Comparisons with Related Technologies
• It is always an advantage for cybersecurity staff to ensure that company’s use technologies to promote network security (firewalls, intrusion detection prevention systems, anti-virus software, virtual private networks (VPN) and levels of encryption) in order to prepare for prospective cyberattacks by North Korea.
• Unlike threat agents that can be isolated by removing the point of entry from computer networks, the latest form of malware by North Korea has the ability to uninstall itself and remove its digital fingerprints at any given time, making it challenging to conduct a forensic analysis and a mitigation strategy.
Concerns for Management
• It would be an advantage to identify applicable mitigation strategies that could be effective against North Korea’s malware and ransomware cyberattacks even before hackers have unauthorized access to networks.
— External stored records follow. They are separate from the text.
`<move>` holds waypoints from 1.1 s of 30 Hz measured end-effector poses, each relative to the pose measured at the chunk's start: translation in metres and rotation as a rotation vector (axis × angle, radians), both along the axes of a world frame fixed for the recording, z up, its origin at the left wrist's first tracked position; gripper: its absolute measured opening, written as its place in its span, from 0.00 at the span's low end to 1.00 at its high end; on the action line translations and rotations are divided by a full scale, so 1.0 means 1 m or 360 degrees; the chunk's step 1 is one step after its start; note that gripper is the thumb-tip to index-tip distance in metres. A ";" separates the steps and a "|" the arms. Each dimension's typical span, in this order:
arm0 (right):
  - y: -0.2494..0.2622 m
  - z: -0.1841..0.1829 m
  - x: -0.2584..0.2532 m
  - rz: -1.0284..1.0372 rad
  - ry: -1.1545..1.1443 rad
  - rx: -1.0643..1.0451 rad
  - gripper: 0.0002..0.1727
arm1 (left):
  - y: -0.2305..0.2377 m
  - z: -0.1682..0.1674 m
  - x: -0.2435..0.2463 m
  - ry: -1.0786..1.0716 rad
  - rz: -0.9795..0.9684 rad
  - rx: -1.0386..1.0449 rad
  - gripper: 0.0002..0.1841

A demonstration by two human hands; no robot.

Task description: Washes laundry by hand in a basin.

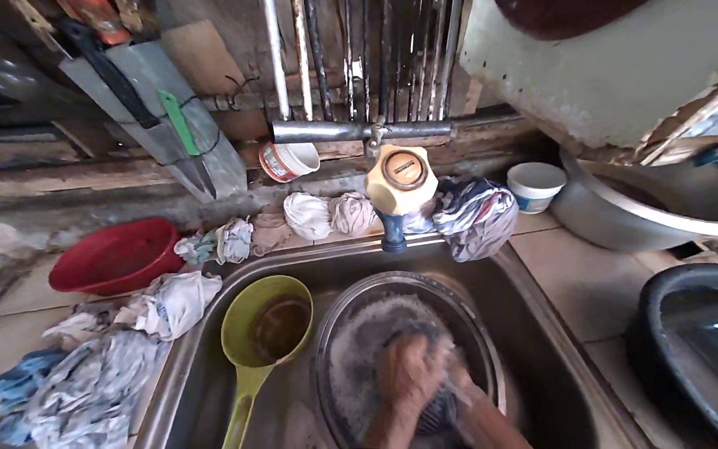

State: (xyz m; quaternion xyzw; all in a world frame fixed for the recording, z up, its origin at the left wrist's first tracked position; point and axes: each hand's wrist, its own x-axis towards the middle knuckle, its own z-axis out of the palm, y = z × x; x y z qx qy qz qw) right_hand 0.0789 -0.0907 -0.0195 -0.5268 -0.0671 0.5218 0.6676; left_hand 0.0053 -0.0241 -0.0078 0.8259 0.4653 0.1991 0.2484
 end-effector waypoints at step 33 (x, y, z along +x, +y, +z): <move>-0.038 0.017 0.002 0.0536 -0.1319 -0.0169 0.19 | -0.004 -0.014 0.014 -0.0182 -0.0074 0.0229 0.26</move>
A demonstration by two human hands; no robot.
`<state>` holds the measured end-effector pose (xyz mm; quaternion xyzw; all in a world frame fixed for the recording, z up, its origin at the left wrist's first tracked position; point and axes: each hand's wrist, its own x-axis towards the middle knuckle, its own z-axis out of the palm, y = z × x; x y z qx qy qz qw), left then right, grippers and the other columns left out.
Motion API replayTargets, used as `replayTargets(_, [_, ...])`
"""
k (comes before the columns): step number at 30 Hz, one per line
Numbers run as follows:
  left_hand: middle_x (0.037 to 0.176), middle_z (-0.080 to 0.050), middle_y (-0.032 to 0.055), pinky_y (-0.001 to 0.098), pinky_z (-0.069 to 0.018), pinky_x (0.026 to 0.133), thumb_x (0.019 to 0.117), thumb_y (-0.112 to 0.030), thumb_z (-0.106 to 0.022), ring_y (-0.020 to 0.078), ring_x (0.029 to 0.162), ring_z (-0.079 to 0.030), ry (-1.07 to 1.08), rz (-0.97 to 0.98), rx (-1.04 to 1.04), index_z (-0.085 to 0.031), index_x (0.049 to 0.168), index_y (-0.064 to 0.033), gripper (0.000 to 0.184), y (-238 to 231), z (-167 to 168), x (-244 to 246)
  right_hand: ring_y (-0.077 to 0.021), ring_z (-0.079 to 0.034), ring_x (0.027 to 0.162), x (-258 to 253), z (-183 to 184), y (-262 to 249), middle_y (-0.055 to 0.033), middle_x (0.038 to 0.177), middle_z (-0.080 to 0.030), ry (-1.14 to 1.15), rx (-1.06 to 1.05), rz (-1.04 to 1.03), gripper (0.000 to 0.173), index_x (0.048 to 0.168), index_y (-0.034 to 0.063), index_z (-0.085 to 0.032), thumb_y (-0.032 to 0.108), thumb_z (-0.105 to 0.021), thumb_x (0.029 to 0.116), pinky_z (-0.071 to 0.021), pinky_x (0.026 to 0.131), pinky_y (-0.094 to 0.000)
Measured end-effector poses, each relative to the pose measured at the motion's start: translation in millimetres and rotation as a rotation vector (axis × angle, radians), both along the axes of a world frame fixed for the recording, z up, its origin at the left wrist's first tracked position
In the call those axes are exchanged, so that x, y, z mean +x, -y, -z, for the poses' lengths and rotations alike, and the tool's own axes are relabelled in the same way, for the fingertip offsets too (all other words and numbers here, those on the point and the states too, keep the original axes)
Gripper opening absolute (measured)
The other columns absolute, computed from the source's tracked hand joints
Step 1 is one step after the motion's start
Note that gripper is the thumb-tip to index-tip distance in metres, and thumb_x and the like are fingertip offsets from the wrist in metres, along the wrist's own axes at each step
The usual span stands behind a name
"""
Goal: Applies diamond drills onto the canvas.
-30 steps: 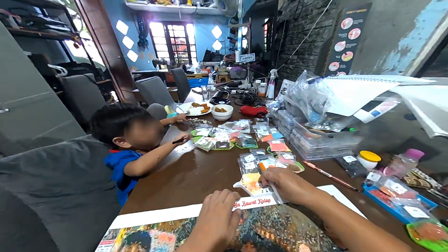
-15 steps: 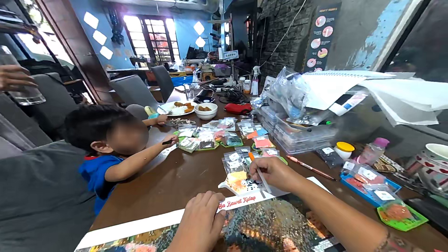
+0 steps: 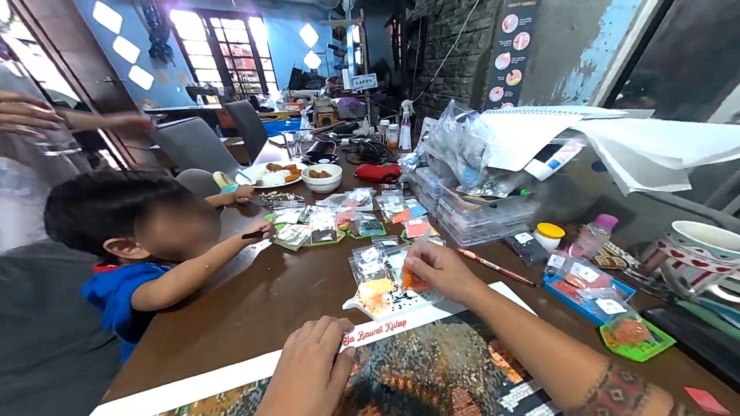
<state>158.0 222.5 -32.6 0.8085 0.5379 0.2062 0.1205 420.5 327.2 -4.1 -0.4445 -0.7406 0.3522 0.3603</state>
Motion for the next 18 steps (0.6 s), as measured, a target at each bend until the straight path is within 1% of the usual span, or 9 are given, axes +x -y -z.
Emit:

• Management staff should provide any applicable resources to IT and Cybersecurity professionals to assist them in identifying threat agents early in order to prevent scenarios in which North Korean hackers can remain unnoticed on a network while wiring stolen currency, collecting stored data and observing communications applications.
Potential Applicability
• A best practice for ensuring the applicability of security policies involves management staff designating the appropriate IT and Cybersecurity staff with specific roles and responsibilities that can effectively defend against North Korean cyberattacks.
Advantages/Disadvantages
• Advantage: Implementing effective cybersecurity policies and mitigation strategies can assist companies in identifying threat agents, collecting intelligence through forensics, and recommending the best security measures for removing malicious code.
• Disadvantage: Future innovations of North Korean malware will have a negative impact on the amount of time and the available resources cybersecurity professionals may have in order to successfully defend against North Korean cyberattacks.